How Can a Succession Attorney Help?
You may have found yourself wondering how a succession attorney can help you if a loved one has passed. You may even be wondering what a succession attorney even is. A succession attorney is just another name for a probate attorney.
As the old saying goes, you can’t take it with you when you die. A succession attorney is there to help your surviving family members settle your debts and distribute your assets when you’re gone, with or without a will. Just what do they do?
What Does a Succession Attorney do?
The truth is, what a succession attorney does is going to depend greatly on if you’ve drafted a will prior to death or not.
When There Is a Will
If you die with a will then a succession attorney can be hired to help advise parties, like the executor of the estate, on various legal matters. An attorney is going to review the will to ensure that the will wasn’t signed or written while under duress. Often elderly people with dementia, for example, could be vulnerable to change their wills before their passing by individuals who want a share of the estate.

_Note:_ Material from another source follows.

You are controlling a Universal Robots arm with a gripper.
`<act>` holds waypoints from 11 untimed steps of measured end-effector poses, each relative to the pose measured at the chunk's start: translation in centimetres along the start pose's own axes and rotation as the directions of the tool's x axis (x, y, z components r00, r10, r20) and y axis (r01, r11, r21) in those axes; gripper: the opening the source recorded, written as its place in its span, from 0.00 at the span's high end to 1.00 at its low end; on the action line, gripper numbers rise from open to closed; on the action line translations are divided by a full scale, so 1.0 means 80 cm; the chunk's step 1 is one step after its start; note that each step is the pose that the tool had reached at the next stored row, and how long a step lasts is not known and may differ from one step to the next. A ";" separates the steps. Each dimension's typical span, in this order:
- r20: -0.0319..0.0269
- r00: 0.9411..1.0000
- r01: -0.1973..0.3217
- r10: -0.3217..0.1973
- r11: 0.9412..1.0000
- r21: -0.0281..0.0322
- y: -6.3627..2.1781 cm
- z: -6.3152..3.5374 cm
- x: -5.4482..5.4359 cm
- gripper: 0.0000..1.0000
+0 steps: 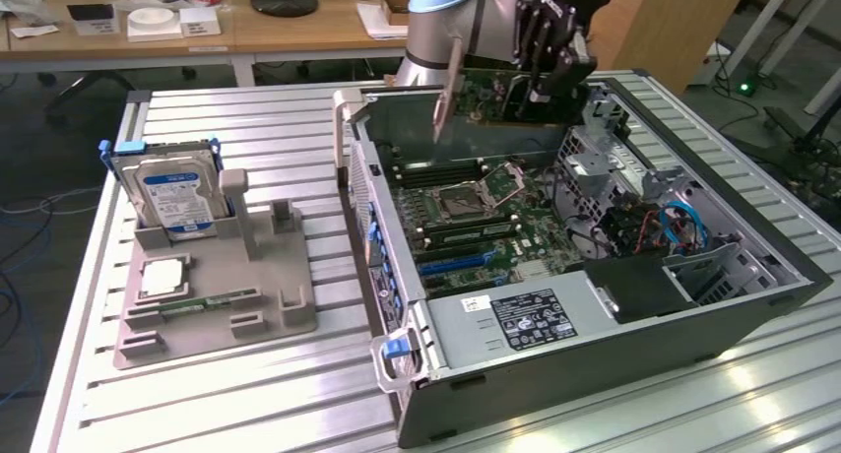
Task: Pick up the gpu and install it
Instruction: 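Insert the gpu into the slot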
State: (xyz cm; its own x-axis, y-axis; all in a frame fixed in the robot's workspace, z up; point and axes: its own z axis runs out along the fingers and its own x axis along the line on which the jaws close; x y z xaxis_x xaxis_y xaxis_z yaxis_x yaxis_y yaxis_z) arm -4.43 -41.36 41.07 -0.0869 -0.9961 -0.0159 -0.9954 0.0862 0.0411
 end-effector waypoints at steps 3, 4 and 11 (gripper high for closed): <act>-0.002 0.999 0.042 -0.042 0.999 -0.001 0.000 0.000 0.000 0.72; -0.002 0.998 0.055 -0.055 0.998 -0.001 0.000 0.000 0.000 0.72; -0.005 0.993 0.119 -0.119 0.993 0.009 0.000 0.001 0.001 0.72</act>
State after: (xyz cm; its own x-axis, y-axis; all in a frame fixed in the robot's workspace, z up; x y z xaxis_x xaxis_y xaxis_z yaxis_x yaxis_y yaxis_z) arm -4.43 -41.46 40.94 0.0323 -0.9994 -0.0156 -0.9990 -0.0327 0.0302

An attorney is there to ensure that the will is good and any challenges that come are handled with as little stress as possible
When There Is No Will
If you die without having written and signed a will then you are to have died instate. If this happens then your estate is going to be distributed according to the intestacy laws of the state where your property resides. This is done regardless of your wishes and it is often given to the primary heirs like your spouse and children. There are times that this means each member gets an equal cut to your estate. So, if you died and you had an eight-year-old and a spouse they would share equal assets.
In these situations, a succession attorney can be hired to help administer the estate and the assets will be distributed according to state law. They are bound by state law and must follow it regardless of the decedent’s wishes or the family member’s needs.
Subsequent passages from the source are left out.